I know what is in this stuff, because I track it every day. Don't try and tell me that adding a spoon of butter in place of a spoon of sugar will make everything alright. Neither one of them gave you any protein to speak of, so they are just fuel for a sleek and powerful love machine, or a larger vessel of some sort depending on how you choose your nutritional battles. But the butter is over double the caloric density, so you need to be mindful of that. I could probably put a cup of butter in my coffee without hurting anything, you might as well. If you like butter in your coffee by all means put butter in your coffee. Just don't tell people that might not be aware of calorie math that it is going to work as a straight substitution and help them in their struggle. Because that can get people in trouble. I've been that person and though I was doing the right thing, when I know now that I was doing the exact opposite of what I needed to do.


----------



## painterswife (Jun 7, 2004)

Did you see my first post?

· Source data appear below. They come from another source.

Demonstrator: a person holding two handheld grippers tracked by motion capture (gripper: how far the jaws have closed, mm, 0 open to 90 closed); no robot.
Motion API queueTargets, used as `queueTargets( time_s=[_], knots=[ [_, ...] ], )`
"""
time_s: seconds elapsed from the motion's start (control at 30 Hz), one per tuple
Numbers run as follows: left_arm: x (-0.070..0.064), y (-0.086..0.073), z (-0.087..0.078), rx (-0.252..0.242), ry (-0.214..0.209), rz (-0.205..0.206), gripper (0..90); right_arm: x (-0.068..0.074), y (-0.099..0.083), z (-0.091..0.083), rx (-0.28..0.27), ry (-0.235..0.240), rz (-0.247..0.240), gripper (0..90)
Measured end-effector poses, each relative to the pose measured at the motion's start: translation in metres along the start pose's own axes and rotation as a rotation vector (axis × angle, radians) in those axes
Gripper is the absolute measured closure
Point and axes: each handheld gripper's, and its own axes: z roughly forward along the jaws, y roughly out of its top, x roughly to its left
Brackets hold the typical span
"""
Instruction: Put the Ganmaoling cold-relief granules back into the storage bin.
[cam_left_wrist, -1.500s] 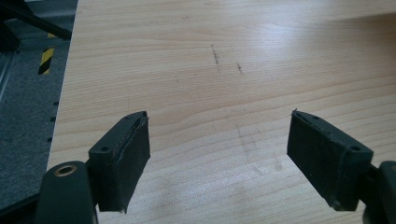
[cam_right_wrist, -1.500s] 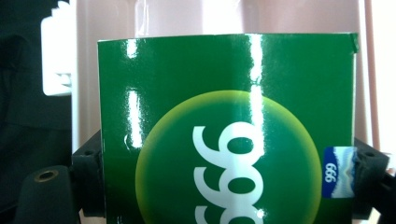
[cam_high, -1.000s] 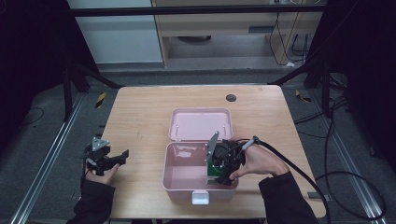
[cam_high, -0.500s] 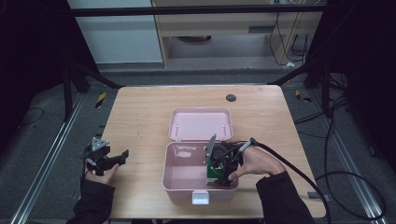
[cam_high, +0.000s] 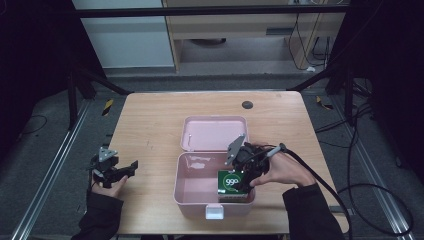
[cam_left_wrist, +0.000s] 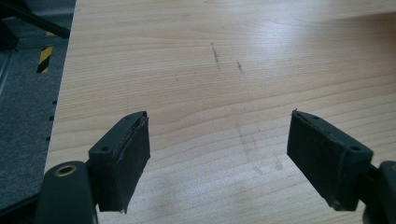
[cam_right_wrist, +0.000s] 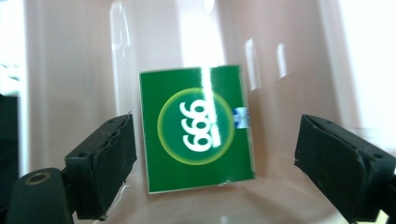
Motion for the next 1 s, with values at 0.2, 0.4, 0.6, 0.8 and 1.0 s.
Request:
queueTargets(
  time_s=[0.2,0.4,0.6,0.8,1.0],
  knots=[
    [0.000,0.000,-0.001,-0.003,-0.001,0.000,21.2,-0.004,-0.012,-0.038,-0.124,-0.101,0.058,12.2],
    [0.000,0.000,-0.001,-0.005,-0.007,0.000,22.9,-0.006,-0.038,-0.069,-0.226,-0.196,0.150,11.3],
    [-0.001,0.000,-0.001,0.001,-0.010,0.002,24.6,-0.011,-0.076,-0.072,-0.256,-0.257,0.279,10.8],
    [-0.002,0.000,-0.001,0.001,-0.016,0.002,29.1,-0.014,-0.114,-0.058,-0.290,-0.331,0.438,9.6],
    [-0.002,0.000,-0.001,0.005,-0.018,0.000,33.4,-0.016,-0.147,-0.025,-0.321,-0.376,0.604,7.6]
  ],
)
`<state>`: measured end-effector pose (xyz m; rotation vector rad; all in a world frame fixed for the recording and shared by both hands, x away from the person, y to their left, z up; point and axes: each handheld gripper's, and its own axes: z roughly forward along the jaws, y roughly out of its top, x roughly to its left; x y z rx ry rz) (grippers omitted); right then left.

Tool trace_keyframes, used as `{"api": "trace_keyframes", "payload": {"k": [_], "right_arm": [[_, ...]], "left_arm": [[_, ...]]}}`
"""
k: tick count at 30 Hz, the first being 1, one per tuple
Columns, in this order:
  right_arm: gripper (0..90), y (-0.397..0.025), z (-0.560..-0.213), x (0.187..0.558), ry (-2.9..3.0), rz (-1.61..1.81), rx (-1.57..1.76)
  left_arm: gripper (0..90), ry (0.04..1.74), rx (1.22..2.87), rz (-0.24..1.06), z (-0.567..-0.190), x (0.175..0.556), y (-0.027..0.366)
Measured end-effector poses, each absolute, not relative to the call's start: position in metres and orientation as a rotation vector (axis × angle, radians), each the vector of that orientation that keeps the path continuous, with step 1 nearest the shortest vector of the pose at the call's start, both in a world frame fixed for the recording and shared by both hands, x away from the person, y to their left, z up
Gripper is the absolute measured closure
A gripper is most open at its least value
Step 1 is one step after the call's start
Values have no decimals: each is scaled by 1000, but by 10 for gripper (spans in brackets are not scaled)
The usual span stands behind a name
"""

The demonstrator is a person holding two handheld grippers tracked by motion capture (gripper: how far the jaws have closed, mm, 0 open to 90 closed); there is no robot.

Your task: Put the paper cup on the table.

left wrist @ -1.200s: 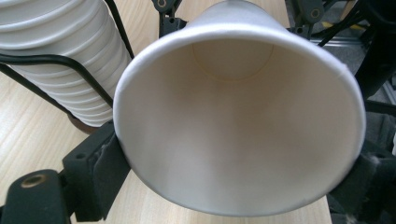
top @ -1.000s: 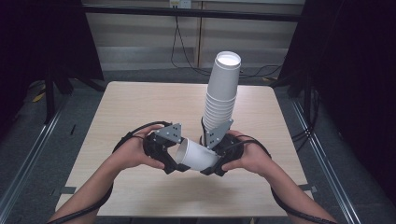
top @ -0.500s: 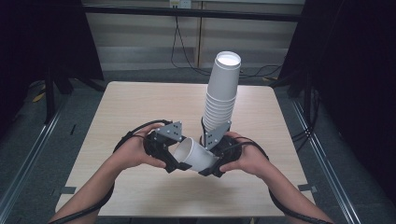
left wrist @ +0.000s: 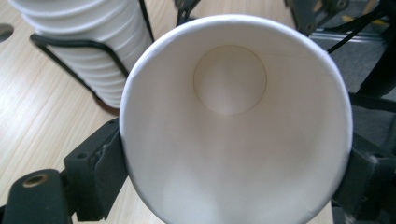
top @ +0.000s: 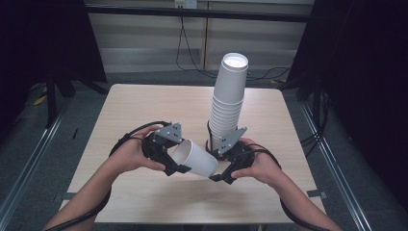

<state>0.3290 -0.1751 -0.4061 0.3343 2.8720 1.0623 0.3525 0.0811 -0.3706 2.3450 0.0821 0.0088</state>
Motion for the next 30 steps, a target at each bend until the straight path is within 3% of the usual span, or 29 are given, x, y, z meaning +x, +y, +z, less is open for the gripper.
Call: {"api": "trace_keyframes", "payload": {"k": [30], "right_arm": [[148, -239, -471, 314, 2744, 997, 581]], "left_arm": [[118, 296, 2445, 37, -389, 369, 107]]}}
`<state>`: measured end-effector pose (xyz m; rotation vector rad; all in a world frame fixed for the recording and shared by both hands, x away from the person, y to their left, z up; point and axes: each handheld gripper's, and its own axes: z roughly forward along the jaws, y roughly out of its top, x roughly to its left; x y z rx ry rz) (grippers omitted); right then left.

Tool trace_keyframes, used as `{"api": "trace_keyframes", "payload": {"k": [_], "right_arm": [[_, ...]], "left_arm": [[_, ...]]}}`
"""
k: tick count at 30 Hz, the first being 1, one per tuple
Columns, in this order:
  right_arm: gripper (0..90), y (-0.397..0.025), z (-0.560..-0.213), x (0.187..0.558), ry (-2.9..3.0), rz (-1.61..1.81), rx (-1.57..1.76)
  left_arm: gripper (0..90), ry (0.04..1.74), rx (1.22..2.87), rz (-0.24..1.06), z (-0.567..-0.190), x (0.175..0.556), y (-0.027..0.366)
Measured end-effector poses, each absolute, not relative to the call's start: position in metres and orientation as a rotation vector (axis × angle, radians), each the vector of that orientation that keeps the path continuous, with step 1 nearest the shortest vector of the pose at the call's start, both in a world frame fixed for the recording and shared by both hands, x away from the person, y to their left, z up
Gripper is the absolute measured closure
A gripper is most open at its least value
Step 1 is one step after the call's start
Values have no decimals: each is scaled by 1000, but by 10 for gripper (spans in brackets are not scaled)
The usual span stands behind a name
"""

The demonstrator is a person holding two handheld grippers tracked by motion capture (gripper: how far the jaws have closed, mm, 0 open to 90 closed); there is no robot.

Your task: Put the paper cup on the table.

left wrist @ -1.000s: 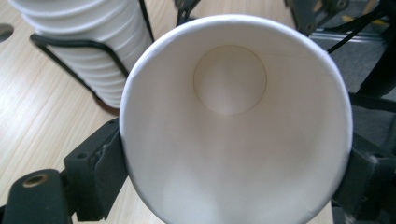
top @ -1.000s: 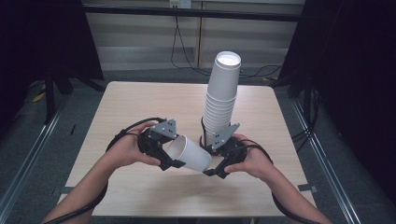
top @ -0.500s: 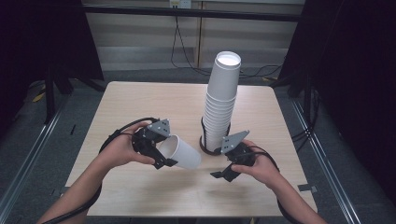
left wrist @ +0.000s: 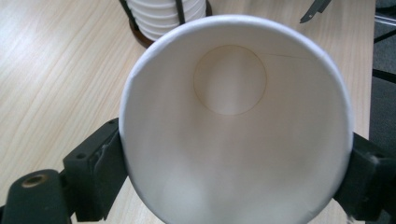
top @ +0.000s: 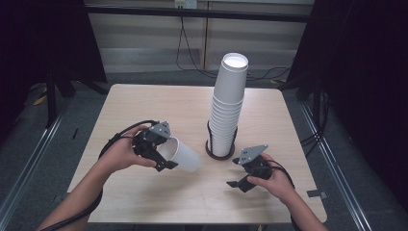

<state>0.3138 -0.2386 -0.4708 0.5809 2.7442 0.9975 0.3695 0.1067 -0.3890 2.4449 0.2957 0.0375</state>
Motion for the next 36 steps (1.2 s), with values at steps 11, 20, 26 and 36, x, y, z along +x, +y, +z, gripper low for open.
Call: {"api": "trace_keyframes", "payload": {"k": [11, 20, 26, 36], "right_arm": [[148, -253, -487, 310, 2662, 989, 655], [142, -260, -495, 309, 2643, 982, 697], [135, -263, -498, 308, 2622, 1017, 724], [129, -269, -503, 306, 2588, 1077, 803]], "left_arm": [[114, 383, 2479, 58, -394, 381, 115], [112, 424, 2494, 76, -397, 387, 120], [110, 463, 2482, 83, -399, 390, 120], [107, 504, 2487, 98, -402, 396, 123]]}}
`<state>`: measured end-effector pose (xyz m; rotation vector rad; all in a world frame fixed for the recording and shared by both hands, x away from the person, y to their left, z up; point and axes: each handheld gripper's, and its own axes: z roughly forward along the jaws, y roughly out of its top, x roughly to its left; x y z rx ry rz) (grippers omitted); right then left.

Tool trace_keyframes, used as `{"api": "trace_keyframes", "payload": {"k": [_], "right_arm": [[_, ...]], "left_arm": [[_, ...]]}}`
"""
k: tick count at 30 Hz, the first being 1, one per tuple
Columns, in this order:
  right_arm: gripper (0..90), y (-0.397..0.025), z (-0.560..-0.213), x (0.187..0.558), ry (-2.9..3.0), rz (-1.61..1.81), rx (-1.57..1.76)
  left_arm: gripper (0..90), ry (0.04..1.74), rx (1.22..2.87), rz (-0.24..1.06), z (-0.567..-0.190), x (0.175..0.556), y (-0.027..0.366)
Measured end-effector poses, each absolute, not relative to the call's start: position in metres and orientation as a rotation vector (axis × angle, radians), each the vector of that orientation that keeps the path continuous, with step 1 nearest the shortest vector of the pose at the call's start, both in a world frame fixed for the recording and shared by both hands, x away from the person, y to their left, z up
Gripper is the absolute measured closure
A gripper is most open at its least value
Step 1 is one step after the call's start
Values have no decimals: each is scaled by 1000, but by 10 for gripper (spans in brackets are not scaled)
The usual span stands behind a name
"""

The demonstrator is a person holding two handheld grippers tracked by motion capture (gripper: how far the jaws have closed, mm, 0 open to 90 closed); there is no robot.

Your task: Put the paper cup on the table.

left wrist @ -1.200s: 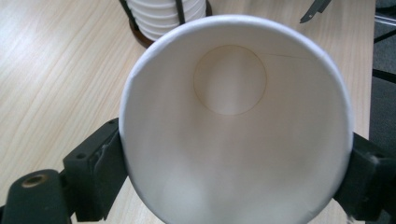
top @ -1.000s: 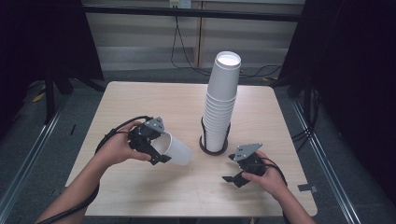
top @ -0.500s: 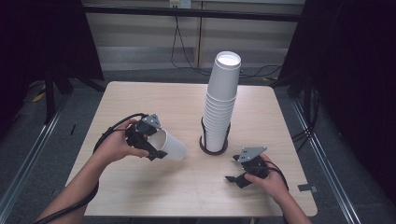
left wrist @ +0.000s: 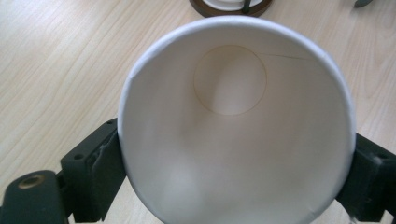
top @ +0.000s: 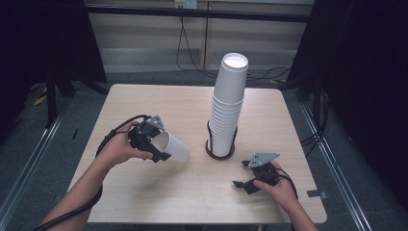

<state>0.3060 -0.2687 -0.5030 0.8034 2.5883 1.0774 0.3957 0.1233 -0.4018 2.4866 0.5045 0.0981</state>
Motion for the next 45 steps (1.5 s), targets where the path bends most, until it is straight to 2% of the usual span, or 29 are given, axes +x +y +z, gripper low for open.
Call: {"api": "trace_keyframes", "payload": {"k": [32, 45], "right_arm": [[129, -269, -503, 307, 2591, 1081, 810], [131, -269, -503, 306, 2589, 1079, 808]], "left_arm": [[91, 548, 2575, 177, -404, 411, 123], [79, 570, 2562, 162, -408, 413, 120]]}}
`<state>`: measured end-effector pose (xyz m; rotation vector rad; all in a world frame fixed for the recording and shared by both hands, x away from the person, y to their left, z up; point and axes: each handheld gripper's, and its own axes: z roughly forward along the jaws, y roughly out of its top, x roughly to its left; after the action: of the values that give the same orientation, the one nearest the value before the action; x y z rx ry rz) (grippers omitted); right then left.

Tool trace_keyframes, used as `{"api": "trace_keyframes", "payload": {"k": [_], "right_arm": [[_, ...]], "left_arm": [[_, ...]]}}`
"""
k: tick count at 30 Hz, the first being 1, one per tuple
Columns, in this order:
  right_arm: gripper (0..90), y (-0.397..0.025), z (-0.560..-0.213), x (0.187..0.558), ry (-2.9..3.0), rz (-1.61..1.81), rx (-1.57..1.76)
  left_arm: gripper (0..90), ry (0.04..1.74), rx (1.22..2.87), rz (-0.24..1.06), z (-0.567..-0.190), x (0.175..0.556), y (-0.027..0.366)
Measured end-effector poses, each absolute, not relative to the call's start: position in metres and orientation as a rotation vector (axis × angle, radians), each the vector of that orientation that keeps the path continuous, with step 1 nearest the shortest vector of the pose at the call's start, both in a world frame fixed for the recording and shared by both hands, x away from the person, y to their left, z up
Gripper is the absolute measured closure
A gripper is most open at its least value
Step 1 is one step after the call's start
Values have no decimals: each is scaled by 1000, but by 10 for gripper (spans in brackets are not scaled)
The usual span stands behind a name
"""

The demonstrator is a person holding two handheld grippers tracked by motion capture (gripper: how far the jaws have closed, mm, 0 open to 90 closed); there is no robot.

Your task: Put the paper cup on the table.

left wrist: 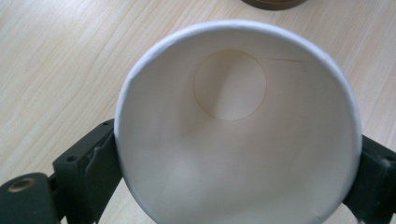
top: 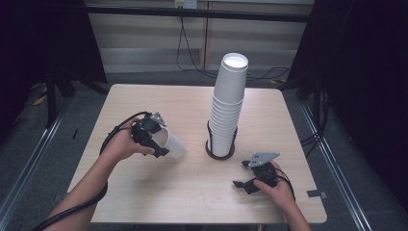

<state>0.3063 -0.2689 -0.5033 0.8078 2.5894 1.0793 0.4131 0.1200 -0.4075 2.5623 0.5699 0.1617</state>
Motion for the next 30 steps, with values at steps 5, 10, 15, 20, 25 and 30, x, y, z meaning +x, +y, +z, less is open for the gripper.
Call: {"api": "trace_keyframes", "payload": {"k": [5, 10, 15, 20, 25, 30], "right_arm": [[132, -269, -503, 306, 2588, 1081, 814], [134, -269, -503, 306, 2587, 1081, 814], [134, -269, -503, 306, 2588, 1081, 812], [134, -269, -503, 306, 2588, 1082, 813], [134, -269, -503, 305, 2587, 1082, 811], [134, -269, -503, 305, 2588, 1082, 811]], "left_arm": [[77, 568, 2560, 154, -408, 413, 117], [75, 562, 2563, 155, -410, 414, 114], [71, 566, 2550, 144, -412, 414, 112], [71, 553, 2551, 150, -412, 416, 111], [69, 559, 2538, 157, -414, 417, 110], [69, 568, 2520, 152, -416, 418, 108]]}}
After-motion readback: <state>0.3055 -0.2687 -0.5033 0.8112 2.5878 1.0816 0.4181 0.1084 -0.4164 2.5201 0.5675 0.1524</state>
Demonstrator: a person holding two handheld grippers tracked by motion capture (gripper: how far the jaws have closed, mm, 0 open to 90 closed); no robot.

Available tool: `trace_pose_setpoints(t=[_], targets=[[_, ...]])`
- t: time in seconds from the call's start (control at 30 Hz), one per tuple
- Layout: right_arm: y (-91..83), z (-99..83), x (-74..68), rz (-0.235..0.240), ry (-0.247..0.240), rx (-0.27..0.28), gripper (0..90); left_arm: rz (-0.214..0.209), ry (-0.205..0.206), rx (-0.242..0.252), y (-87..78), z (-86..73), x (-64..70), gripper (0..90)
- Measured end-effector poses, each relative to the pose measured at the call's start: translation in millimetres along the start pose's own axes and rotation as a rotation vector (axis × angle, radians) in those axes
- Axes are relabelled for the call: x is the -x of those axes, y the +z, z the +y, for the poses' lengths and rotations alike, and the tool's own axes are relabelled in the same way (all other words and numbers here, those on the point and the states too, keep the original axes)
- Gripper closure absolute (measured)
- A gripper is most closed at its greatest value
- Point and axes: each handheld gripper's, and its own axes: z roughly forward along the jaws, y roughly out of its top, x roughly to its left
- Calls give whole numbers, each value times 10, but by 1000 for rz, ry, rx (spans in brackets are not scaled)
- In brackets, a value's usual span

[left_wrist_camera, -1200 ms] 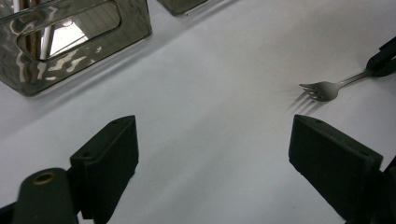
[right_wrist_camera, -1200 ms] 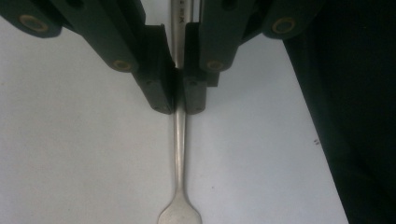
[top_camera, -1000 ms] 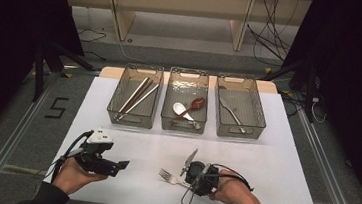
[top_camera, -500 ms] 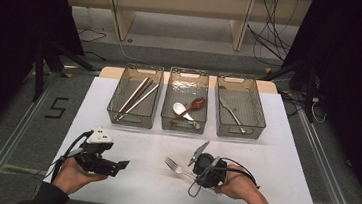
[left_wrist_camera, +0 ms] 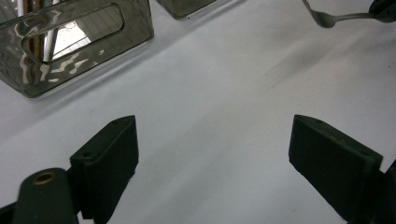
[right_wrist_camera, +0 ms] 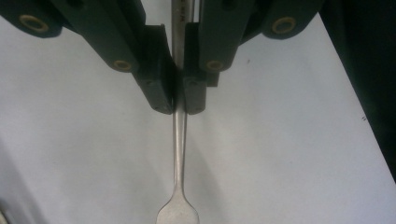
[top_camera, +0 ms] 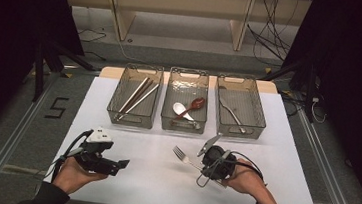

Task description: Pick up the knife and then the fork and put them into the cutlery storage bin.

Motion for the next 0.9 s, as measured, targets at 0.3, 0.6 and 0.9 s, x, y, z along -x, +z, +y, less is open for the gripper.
trace_pose_setpoints(t=[0.3, 0.6, 0.9], targets=[[-137, -79, 162, -34, 60, 37, 834, 1, 4, -1, 3, 1, 3, 155], [-315, -167, 343, -78, 119, 93, 834, 1, 5, 4, 3, -8, 5, 155], [-498, -219, 563, -121, 174, 149, 834, 6, 2, 3, 0, -12, 0, 155]])
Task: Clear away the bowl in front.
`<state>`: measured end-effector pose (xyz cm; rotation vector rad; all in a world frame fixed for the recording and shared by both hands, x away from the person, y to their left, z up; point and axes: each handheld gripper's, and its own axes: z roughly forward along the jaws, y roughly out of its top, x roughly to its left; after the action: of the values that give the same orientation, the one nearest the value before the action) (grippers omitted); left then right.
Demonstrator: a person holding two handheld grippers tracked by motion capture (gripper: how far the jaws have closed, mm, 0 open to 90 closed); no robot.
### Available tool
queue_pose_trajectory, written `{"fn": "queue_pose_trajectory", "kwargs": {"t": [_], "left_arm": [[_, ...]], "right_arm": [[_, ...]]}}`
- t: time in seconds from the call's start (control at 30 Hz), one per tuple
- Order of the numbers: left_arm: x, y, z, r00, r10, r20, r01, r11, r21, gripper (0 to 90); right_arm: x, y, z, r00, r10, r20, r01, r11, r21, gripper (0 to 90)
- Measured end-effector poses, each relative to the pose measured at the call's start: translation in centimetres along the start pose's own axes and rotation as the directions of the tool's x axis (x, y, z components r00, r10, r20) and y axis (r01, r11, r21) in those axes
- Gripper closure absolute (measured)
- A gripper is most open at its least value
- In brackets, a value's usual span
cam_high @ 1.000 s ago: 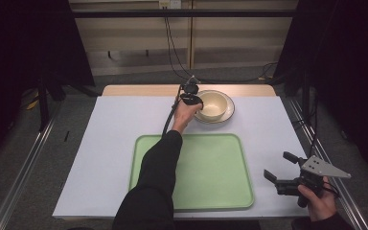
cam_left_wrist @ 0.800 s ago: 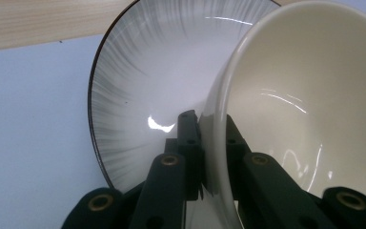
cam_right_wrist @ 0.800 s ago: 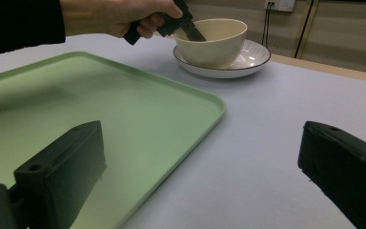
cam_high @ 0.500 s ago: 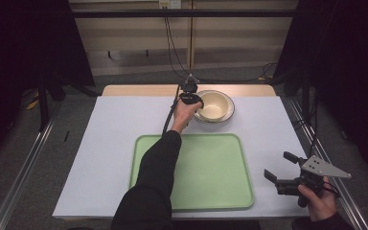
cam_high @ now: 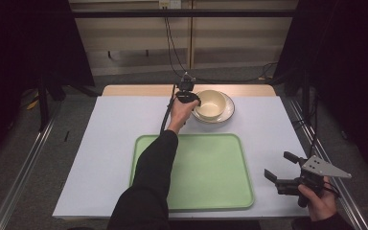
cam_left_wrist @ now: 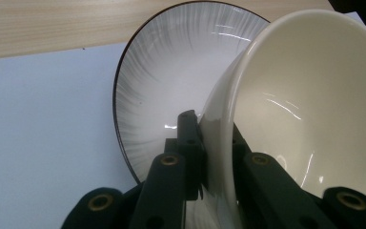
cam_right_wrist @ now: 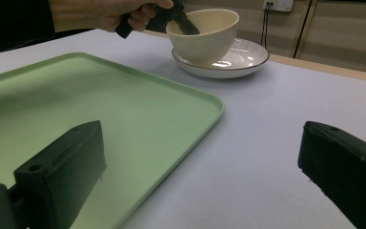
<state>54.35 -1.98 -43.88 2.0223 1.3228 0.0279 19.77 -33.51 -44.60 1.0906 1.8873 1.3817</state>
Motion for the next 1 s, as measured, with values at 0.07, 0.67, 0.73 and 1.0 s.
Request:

Calorie restriction is a given.

You posted assumptions based on someone's posting about what vitamins vthey get daily but have no clue what they weigh or their daily activity.


----------



## Skamp (Apr 26, 2014)

painterswife said:


> Did you see my first post? Calorie restriction is a given.
> 
> You posted assumptions based on someone's posting about what vitamins vthey get daily but have no clue what they weigh or their daily activity.


Who you talkin' to Willis? Quote something.


----------



## Alice In TX/MO (May 10, 2002)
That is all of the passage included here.